### [Exercise]
The expected answer is the set of lines in the data below between the line holding "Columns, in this" and the line holding "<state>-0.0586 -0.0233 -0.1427", inclusive, written out exactly.
BEGIN Recorded data
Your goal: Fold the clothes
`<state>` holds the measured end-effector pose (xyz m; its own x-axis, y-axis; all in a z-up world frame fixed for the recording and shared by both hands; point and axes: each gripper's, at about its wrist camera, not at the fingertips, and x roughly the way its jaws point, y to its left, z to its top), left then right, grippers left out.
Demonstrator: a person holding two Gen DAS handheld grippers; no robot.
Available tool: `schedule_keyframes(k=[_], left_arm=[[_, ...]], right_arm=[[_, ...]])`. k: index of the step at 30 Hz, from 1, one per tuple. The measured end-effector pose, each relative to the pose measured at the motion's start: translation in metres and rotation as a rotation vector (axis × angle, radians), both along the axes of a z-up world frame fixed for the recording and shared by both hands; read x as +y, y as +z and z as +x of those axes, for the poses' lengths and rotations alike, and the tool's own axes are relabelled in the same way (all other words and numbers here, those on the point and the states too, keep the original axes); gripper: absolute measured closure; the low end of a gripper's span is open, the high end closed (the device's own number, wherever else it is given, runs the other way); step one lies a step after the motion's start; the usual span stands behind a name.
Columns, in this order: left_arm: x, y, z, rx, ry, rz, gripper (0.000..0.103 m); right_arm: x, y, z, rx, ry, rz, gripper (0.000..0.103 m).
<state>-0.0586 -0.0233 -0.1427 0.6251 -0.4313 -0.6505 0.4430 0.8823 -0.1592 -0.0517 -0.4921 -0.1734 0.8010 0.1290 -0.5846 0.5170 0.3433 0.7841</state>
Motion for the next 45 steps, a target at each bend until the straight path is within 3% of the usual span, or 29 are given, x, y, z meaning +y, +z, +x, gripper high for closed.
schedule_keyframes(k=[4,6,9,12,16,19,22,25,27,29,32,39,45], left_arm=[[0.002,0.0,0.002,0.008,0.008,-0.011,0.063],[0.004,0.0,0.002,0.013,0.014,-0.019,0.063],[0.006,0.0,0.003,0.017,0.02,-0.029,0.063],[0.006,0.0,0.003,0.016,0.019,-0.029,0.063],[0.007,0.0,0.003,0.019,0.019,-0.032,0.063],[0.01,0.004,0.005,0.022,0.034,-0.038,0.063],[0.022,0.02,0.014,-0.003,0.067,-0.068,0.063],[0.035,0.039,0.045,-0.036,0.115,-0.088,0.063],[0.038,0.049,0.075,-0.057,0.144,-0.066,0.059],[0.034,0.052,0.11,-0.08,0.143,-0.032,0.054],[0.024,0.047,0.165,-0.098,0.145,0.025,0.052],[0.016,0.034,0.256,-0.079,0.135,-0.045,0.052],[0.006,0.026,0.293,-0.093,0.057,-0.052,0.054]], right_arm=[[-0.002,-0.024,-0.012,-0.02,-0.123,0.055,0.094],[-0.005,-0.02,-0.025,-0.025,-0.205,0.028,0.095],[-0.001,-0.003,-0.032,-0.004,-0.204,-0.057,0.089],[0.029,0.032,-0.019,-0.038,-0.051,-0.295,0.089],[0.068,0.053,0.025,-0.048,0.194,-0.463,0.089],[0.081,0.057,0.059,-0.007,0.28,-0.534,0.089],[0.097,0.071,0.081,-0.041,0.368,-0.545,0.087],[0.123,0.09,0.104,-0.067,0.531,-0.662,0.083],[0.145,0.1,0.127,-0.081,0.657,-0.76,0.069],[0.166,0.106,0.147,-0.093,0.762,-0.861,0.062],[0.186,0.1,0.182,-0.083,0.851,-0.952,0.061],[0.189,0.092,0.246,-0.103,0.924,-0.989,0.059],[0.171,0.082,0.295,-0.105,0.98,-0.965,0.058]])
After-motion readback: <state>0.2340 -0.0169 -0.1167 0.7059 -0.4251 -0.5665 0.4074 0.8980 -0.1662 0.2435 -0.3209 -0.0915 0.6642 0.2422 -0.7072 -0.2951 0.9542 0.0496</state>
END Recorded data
### [Solution to the exercise]
Columns, in this order: left_arm: x, y, z, rx, ry, rz, gripper (0.000..0.103 m); right_arm: x, y, z, rx, ry, rz, gripper (0.000..0.103 m).
<state>-0.0586 -0.0233 -0.1427 0.6251 -0.4313 -0.6505 0.4430 0.8823 -0.1592 -0.0517 -0.4921 -0.1734 0.8010 0.1290 -0.5846 0.5170 0.3433 0.7841</state>

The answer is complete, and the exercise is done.